* PROBLEM TO SOLVE *
Give again, word for word, every line in the entries below from the line with "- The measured" up to and including the line with "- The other", and no other line.

* INPUT DATA *

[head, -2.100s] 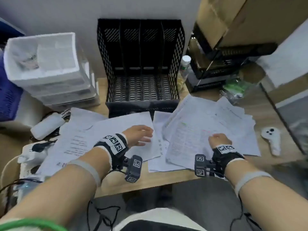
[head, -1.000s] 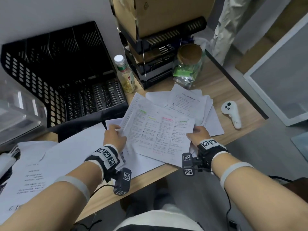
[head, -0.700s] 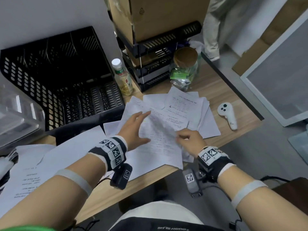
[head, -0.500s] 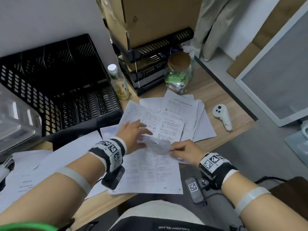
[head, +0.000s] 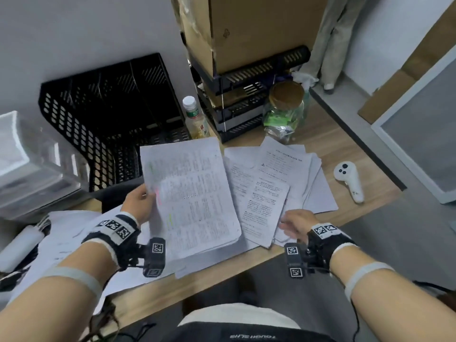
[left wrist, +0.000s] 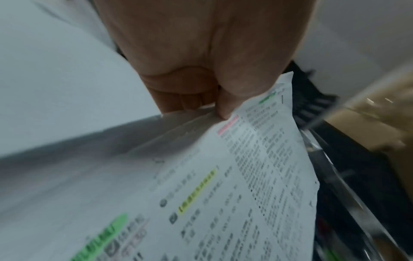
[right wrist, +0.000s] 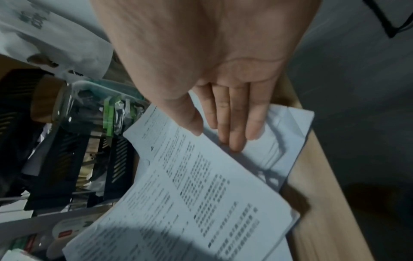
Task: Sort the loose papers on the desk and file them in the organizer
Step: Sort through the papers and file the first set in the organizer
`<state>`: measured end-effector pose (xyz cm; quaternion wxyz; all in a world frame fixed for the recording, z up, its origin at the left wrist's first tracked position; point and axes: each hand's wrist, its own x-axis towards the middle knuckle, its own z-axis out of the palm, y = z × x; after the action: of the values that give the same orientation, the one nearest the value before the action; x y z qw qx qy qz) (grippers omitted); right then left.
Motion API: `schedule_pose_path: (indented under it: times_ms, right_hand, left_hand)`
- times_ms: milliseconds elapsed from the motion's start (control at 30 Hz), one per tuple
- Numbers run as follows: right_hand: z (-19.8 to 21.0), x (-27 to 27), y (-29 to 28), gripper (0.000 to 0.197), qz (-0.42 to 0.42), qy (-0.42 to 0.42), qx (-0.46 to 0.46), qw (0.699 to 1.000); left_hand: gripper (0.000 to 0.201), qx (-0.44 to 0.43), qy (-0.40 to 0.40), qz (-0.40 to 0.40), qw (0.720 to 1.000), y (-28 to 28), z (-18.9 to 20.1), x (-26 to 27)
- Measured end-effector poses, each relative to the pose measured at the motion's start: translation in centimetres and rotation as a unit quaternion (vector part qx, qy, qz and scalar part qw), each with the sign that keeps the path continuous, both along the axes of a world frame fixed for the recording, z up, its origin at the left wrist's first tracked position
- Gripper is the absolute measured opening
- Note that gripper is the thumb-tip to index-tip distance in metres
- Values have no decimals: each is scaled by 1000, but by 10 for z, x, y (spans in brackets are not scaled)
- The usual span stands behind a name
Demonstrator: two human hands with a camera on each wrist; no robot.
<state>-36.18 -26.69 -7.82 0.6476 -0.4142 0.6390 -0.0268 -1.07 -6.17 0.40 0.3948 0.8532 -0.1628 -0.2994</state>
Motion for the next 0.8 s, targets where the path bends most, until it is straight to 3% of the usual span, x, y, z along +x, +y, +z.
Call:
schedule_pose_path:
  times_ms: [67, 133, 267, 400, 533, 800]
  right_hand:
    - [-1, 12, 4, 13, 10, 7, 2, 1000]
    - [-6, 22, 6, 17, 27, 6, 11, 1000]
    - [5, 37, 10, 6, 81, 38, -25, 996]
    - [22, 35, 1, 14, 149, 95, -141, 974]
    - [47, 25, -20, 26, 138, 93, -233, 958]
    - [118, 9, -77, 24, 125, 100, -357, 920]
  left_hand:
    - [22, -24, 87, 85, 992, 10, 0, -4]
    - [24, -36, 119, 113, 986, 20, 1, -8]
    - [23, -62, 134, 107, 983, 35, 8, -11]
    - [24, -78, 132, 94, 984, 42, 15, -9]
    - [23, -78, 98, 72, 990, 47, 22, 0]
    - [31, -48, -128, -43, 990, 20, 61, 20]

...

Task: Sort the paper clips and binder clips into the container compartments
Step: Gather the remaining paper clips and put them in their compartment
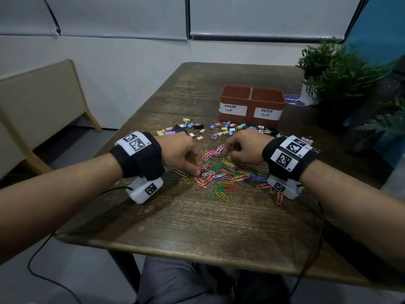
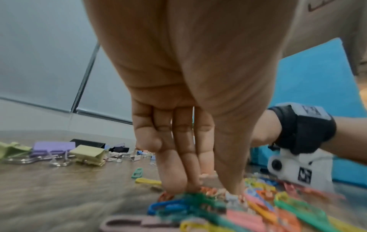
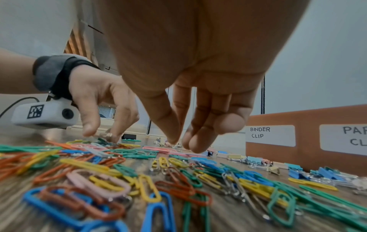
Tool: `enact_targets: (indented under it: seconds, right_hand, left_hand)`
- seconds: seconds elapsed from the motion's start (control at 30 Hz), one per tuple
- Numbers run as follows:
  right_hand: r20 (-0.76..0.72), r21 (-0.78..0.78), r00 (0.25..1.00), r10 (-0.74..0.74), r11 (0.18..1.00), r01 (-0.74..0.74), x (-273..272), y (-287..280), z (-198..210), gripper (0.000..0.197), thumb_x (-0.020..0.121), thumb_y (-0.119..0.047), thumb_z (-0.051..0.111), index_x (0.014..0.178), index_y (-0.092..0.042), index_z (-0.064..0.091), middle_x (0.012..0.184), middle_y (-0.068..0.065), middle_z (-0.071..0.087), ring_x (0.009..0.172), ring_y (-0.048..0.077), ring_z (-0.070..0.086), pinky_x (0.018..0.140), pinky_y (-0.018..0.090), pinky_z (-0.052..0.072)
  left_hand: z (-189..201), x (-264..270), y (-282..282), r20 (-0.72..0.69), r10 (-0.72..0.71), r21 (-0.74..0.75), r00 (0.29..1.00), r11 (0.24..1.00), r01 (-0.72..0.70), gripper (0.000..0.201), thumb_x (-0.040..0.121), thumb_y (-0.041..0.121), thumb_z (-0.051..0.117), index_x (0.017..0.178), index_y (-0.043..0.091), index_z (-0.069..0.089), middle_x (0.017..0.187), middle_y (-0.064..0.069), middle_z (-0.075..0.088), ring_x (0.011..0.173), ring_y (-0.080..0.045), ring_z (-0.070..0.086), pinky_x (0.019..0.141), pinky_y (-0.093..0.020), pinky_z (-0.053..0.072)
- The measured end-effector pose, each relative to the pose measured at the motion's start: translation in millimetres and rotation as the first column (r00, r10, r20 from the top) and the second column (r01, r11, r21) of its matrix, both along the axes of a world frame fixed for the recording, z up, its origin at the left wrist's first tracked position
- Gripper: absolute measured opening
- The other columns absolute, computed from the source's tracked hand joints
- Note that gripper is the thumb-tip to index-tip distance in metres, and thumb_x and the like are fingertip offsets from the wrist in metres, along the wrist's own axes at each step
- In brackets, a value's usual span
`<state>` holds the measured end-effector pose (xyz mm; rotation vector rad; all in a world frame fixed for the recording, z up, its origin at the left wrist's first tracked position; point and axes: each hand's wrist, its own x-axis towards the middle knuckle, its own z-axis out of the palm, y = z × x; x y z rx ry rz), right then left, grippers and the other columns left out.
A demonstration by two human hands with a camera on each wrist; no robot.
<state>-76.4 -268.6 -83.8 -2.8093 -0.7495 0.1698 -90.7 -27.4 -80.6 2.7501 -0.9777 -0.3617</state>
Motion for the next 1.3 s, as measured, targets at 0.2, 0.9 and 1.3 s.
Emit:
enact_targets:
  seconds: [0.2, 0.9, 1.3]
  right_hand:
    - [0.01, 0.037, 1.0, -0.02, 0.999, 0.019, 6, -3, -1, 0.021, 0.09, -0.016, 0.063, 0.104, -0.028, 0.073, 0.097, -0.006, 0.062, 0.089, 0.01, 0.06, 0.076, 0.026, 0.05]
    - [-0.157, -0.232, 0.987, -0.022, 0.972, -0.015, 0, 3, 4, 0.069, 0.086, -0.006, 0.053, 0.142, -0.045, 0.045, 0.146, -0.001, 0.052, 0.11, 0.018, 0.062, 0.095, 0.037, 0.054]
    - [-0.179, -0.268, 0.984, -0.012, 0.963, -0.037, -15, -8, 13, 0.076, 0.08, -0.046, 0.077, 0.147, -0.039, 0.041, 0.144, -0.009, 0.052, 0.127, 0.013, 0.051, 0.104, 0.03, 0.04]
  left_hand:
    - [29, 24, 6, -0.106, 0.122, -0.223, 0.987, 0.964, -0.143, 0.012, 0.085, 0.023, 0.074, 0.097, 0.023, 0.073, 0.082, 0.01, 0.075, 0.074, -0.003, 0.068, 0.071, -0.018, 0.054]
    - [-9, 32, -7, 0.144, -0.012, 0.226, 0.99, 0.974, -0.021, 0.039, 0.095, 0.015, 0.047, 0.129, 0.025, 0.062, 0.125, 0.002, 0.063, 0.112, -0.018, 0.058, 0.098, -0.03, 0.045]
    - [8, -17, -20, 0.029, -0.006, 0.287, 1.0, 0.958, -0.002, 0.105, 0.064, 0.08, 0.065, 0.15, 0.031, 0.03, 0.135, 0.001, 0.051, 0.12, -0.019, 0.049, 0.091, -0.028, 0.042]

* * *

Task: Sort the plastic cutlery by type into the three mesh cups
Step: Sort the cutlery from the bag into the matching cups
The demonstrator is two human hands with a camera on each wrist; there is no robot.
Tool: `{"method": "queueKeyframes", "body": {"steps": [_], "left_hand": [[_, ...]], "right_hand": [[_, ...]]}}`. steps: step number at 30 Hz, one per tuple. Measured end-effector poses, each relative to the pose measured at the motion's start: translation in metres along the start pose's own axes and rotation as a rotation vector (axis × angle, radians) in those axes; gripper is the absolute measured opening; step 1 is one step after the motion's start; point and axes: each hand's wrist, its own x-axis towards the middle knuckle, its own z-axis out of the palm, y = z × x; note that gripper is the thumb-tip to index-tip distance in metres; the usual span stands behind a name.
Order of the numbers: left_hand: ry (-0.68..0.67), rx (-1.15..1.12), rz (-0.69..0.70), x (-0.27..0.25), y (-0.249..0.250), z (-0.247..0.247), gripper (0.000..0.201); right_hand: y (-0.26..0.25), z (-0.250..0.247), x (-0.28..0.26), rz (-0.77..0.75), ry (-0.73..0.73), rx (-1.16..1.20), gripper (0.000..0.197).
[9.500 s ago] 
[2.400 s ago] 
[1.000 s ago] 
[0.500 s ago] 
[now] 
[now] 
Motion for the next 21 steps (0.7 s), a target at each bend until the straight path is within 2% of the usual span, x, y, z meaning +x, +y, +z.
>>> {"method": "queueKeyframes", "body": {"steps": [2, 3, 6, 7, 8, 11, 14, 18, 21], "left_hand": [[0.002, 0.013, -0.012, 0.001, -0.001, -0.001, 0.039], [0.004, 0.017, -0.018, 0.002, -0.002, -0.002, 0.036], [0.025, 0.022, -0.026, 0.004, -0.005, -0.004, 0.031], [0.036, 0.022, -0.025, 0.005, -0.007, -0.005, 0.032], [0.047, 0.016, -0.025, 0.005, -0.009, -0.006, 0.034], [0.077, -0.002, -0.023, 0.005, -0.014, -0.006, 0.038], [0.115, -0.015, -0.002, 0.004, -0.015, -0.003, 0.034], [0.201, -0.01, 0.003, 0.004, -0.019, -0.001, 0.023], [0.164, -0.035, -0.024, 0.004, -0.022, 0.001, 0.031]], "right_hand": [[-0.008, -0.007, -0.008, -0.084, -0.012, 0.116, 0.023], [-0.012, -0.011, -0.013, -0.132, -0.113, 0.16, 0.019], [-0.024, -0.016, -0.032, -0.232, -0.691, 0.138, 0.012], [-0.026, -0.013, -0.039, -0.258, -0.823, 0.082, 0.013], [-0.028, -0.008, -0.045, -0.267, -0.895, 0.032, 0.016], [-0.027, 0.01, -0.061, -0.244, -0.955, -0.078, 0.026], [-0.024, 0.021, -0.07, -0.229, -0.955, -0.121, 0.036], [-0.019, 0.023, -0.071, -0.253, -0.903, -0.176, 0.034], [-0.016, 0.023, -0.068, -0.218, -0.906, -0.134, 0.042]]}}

* TASK ANSWER *
- The measured end-effector pose, each relative to the pose measured at the motion's start: translation in millimetres and rotation as the first column (r00, r10, r20 from the top) and the second column (r01, r11, r21) of its matrix, both along the axes of a world frame fixed for the recording, z up, its origin at the left wrist's first tracked position
- Gripper: absolute measured opening
- The other columns absolute, computed from the source's tracked hand joints

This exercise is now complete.